Croissant feast at Almondine

I wish Sunday mornings still tasted of butter. As a kid, I anticipated its rich sweetness from the moment I woke up. To distract my impatient stomach while my parents slept in, I memorized the print of a Jean-Etienne Liotard painting that hung next to the TV. The sitter wore a dress made from a flower-printed fabric that I imagined felt as soft as a golden brown pancake. The kind that they served at IHOP, which didn’t exist in New York and which I begged my parents to let us visit when we went to see family. My dad made thick, dimpled pancakes but he dropped chocolate chips in if you asked. It was a consolation prize I readily accepted.

But he cooked pancakes only on special Sundays. Otherwise, he took me to the local bagel store before morning soccer games. This was Brooklyn so the line was long, but this was Brooklyn so the line moved quickly because Brooklynites are more familiar with their bagel orders than they are with maximizing vertical storage. The orders cascaded like couplets at a poetry recital. Sesame with cream cheese. Tuna salad on pumperknickel. Everything with lox. And plain, toasted with butter, for me. The bagel came wrapped in white parchment paper that felt as scratchy as my polyester soccer jersey. I didn’t know how to improve the jersey, but I did know how to fix the packaging: devour the gobs of melting butter and pretend like they made soccer interesting.
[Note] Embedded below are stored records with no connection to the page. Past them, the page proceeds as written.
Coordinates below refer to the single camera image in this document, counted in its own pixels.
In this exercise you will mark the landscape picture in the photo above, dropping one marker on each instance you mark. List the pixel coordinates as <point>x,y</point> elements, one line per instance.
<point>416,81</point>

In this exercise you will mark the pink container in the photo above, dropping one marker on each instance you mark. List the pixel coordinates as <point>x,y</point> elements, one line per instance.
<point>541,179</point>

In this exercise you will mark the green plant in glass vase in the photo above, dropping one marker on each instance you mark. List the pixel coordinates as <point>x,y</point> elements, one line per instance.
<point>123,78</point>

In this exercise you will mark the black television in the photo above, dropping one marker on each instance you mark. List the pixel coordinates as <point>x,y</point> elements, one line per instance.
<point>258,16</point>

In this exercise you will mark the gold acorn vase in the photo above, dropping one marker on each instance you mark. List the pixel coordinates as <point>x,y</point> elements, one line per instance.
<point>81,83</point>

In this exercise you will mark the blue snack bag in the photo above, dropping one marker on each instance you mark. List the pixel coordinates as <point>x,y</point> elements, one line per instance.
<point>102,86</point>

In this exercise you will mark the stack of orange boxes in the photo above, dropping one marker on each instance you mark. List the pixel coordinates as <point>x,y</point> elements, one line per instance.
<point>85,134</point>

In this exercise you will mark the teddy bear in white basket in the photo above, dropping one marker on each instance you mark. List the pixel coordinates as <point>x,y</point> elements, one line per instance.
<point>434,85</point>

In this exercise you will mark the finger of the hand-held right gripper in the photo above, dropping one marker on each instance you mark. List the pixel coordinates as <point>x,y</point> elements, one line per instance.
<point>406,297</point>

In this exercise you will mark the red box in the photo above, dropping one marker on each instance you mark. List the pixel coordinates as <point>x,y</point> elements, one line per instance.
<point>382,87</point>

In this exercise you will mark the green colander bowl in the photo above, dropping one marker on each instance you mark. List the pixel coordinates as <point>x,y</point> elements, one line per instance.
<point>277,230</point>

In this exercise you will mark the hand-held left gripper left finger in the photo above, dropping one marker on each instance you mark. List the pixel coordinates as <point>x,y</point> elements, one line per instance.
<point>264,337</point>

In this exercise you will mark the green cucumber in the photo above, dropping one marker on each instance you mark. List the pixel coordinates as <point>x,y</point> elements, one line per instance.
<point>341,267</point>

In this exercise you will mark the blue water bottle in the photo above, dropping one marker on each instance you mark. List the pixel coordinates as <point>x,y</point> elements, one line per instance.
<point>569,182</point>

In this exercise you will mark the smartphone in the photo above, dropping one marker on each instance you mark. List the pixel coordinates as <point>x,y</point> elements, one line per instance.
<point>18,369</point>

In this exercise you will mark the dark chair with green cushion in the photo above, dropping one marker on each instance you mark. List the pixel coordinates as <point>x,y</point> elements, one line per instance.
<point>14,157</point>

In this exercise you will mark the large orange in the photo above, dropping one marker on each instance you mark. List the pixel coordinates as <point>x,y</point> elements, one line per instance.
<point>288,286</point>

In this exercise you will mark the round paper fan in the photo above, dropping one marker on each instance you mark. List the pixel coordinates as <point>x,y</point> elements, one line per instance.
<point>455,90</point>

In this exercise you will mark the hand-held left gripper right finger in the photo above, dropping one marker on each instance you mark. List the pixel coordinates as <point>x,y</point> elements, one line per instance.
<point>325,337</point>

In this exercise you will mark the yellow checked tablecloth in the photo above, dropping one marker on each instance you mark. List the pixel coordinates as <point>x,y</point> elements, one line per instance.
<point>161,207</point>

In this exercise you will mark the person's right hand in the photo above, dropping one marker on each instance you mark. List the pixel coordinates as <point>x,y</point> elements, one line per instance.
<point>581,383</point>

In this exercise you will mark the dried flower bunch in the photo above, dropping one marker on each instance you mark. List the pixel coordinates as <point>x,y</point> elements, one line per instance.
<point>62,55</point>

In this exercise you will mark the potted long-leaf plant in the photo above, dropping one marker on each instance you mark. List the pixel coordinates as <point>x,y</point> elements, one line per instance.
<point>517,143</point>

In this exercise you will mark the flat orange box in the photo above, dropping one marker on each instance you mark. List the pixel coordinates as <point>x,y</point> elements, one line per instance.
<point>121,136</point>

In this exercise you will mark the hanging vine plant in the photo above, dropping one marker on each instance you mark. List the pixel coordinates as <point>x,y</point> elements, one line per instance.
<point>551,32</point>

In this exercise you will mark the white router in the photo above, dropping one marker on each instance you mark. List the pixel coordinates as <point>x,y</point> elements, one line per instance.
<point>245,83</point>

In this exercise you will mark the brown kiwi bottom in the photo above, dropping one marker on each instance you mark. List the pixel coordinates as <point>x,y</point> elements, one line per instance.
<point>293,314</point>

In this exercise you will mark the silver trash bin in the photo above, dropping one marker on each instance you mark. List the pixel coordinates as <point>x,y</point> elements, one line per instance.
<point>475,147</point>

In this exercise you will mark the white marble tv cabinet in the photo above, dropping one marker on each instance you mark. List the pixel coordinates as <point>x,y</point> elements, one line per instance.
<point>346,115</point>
Giving up soccer solved the soccer conundrum and I moved from bagels and bodegas to toast and breakfast with my parents at a nearby Latin restaurant. Forget brittle slices tossed on a grubby plate. These grilled quadrilaterals of spongey loaf bread came sandwiched together in wicker baskets lined with burgundy paper napkins. They had less butter than bagels, but sometimes you’d pry apart two pieces and find piles hidden inside. Opening those pieces was more exciting than coming home to discover the book you’d ordered from Amazon had arrived.

Then the neighborhood changed, rents increased, and Duane Reade replaced the restaurant. Simultaneously, I realized croissants epitomized Sunday morning butter, though they needed help. Straight from the pastry case at our local café, they tasted like Halloween spider webbing. After being wrapped in foil and blitzed in the oven, the plasticine texture loosened into waves of silk. I rode these waves across the city. To my neighborhood’s newly-opened French bakery, to City Bakery’s Pretzel croissant and to Whole Foods for pain au chocolat. Whereas I had once craved the uniform surface of IHOP pancakes, I relished the variety of texture the croissant offered. From crunchy to chewy and soft, each bite reintroduced me to my long-time friend. Butter wasn’t just an ingredient, but an experience that changed according to circumstances.

I still love butter but eat less. Sometimes I bake it up as shortbread or use it to scramble an egg. But whenever I detect its sweet aroma—of cookies baking or pancakes sizzling—I remember those Sunday morning soccer games, crumbs, and that Liotard dress. And all is right with the world.